Simulation of QUENCH-06 Experiment by MELCOR v2.2 with Uncertainty Analysis

Deterministic integral codes, such as MELCOR and ASTEC, have been developed to predict and characterize severe accident progression in nuclear power plants. Due to the complexity and the mutual interaction of the several physical phenomena occurring in severe accident scenarios, the validation of these codes is fundamental. Moreover, considering the limited experimental database in prototypical conditions, sensitivity analysis and the quantification of code uncertainties should be carried out. The present paper describes the assessment of a MELCOR v2.2 input deck of the QUENCH test facility, located at KIT, and the QUENCH-06 test is selected for code validation. Such experiment aimed at evaluating the effect of the injection of 40 g/s of water on the hydrogen production and the degradation of a pre-oxide rod bundle. Having as reference the past QUENCH analyses available on public technical literature and experimental data, the authors developed the input deck exploiting several configurations and code features. The nodalization provides a fine representation of the test bundle active region and a detailed definition of the boundary conditions and of thermal insulation system. The validation has been performed evaluating the accuracy of the code by comparing, both qualitatively and quantitatively, the MELCOR results for some relevant parameters (such as hydrogen generation, maximum cladding temperature and oxide scale of the rods) against the experimental data.
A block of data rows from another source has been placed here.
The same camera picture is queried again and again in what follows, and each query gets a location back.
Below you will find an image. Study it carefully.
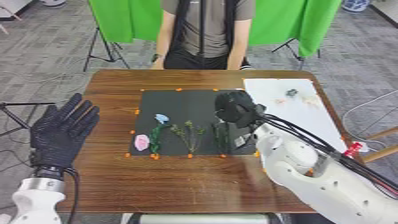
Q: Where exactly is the white flower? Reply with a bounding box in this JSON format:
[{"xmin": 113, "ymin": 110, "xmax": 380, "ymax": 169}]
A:
[{"xmin": 298, "ymin": 95, "xmax": 321, "ymax": 110}]

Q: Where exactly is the pale grey bar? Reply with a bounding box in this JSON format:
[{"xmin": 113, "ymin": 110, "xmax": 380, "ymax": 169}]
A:
[{"xmin": 126, "ymin": 213, "xmax": 280, "ymax": 224}]

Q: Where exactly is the black tripod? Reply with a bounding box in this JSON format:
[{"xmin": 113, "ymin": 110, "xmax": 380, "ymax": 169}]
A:
[{"xmin": 0, "ymin": 101, "xmax": 58, "ymax": 138}]

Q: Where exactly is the white cable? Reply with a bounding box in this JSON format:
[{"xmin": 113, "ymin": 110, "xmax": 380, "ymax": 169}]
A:
[{"xmin": 341, "ymin": 89, "xmax": 398, "ymax": 142}]

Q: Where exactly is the black cloth stand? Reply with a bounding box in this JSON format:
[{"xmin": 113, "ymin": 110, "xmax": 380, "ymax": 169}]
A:
[
  {"xmin": 270, "ymin": 37, "xmax": 325, "ymax": 71},
  {"xmin": 81, "ymin": 0, "xmax": 133, "ymax": 73}
]

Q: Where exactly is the blue flower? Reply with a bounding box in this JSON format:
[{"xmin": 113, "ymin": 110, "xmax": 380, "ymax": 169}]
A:
[{"xmin": 147, "ymin": 113, "xmax": 172, "ymax": 156}]

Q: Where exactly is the green sprig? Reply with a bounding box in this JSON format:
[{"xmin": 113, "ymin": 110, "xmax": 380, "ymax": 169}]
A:
[
  {"xmin": 209, "ymin": 121, "xmax": 232, "ymax": 155},
  {"xmin": 168, "ymin": 120, "xmax": 207, "ymax": 155}
]

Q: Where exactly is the dark mat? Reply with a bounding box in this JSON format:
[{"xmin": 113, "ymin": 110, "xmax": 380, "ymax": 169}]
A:
[{"xmin": 128, "ymin": 88, "xmax": 263, "ymax": 157}]

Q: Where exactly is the blue and white vase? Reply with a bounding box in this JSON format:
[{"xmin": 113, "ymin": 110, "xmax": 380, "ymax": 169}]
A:
[{"xmin": 341, "ymin": 0, "xmax": 373, "ymax": 14}]

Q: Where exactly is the wooden chair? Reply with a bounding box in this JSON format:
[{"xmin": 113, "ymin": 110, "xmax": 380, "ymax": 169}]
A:
[{"xmin": 359, "ymin": 126, "xmax": 398, "ymax": 165}]

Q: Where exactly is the person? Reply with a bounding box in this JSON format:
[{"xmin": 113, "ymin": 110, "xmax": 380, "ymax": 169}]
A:
[{"xmin": 147, "ymin": 0, "xmax": 257, "ymax": 71}]

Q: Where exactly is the white sheet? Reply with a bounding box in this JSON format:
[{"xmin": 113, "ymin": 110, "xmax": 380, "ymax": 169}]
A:
[{"xmin": 241, "ymin": 77, "xmax": 351, "ymax": 155}]

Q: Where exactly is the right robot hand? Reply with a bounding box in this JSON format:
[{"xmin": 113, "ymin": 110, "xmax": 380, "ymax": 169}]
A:
[{"xmin": 213, "ymin": 90, "xmax": 268, "ymax": 129}]

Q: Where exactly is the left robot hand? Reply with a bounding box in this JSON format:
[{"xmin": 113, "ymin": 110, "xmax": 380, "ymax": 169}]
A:
[{"xmin": 28, "ymin": 93, "xmax": 101, "ymax": 170}]

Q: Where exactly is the black cable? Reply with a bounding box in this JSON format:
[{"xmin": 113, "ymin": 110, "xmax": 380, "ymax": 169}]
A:
[{"xmin": 62, "ymin": 167, "xmax": 81, "ymax": 224}]

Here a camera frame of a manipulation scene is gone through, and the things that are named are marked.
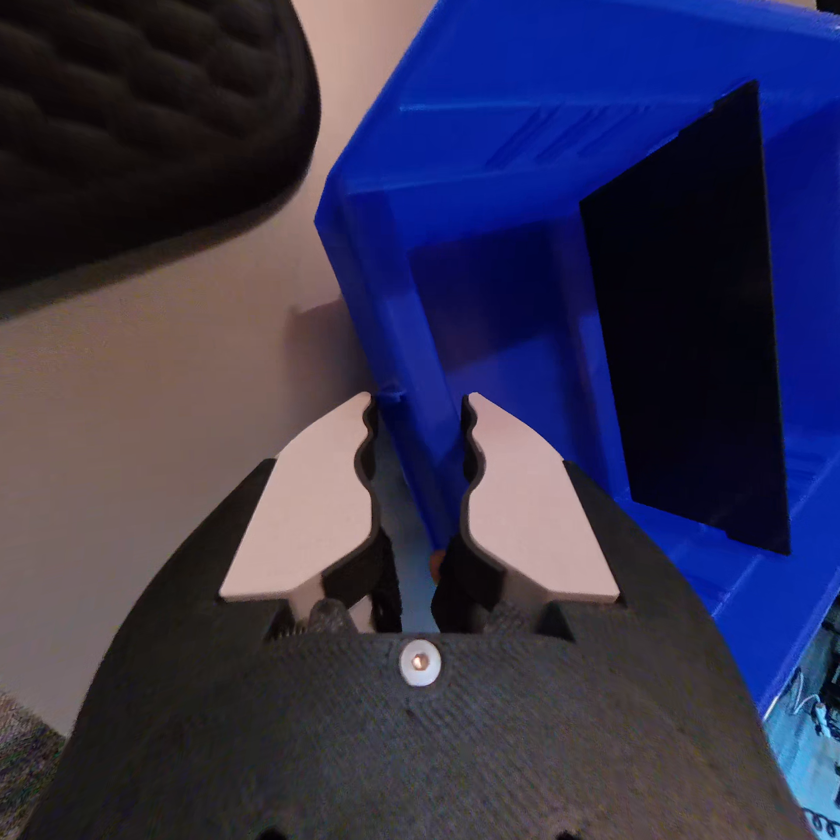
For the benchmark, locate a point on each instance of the grey desk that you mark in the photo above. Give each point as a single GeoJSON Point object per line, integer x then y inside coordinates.
{"type": "Point", "coordinates": [164, 426]}

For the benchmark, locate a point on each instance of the person's right hand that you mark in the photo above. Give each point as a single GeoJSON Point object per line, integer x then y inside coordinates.
{"type": "Point", "coordinates": [437, 563]}

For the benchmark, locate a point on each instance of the black bin divider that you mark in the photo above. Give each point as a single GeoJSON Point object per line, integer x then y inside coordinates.
{"type": "Point", "coordinates": [689, 328]}

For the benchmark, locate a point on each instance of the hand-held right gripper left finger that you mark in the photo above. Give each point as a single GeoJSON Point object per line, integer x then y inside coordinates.
{"type": "Point", "coordinates": [308, 518]}

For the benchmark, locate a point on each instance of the black quilted wrist pad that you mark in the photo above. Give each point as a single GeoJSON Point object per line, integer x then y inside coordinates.
{"type": "Point", "coordinates": [131, 131]}

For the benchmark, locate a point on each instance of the blue plastic bin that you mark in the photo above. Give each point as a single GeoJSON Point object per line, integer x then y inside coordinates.
{"type": "Point", "coordinates": [492, 164]}

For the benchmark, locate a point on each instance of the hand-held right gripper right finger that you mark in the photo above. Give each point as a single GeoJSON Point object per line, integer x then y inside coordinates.
{"type": "Point", "coordinates": [538, 525]}
The results shows that MELCOR can reproduce the experimental data of hydrogen production and cladding oxide thickness in the instrumented bundle positions. In addition, the study includes a sensitivity analysis to test the behavior of different Zircaloy (Zry)-Steam oxidation correlations in the temperature range 1100K - 2200K. Cathcart-Pawel correlation provides the best agreement with the experimental data of zircaloy surface temperature from 1100K to 1800K, while for higher temperatures (i.e., above 1900K) the empiric Volchek correlation is the closest to the experimental data. Finally, an uncertainty analysis has been carried out to evaluate the dispersion of the figures of merit involved in the simulated phenomenology.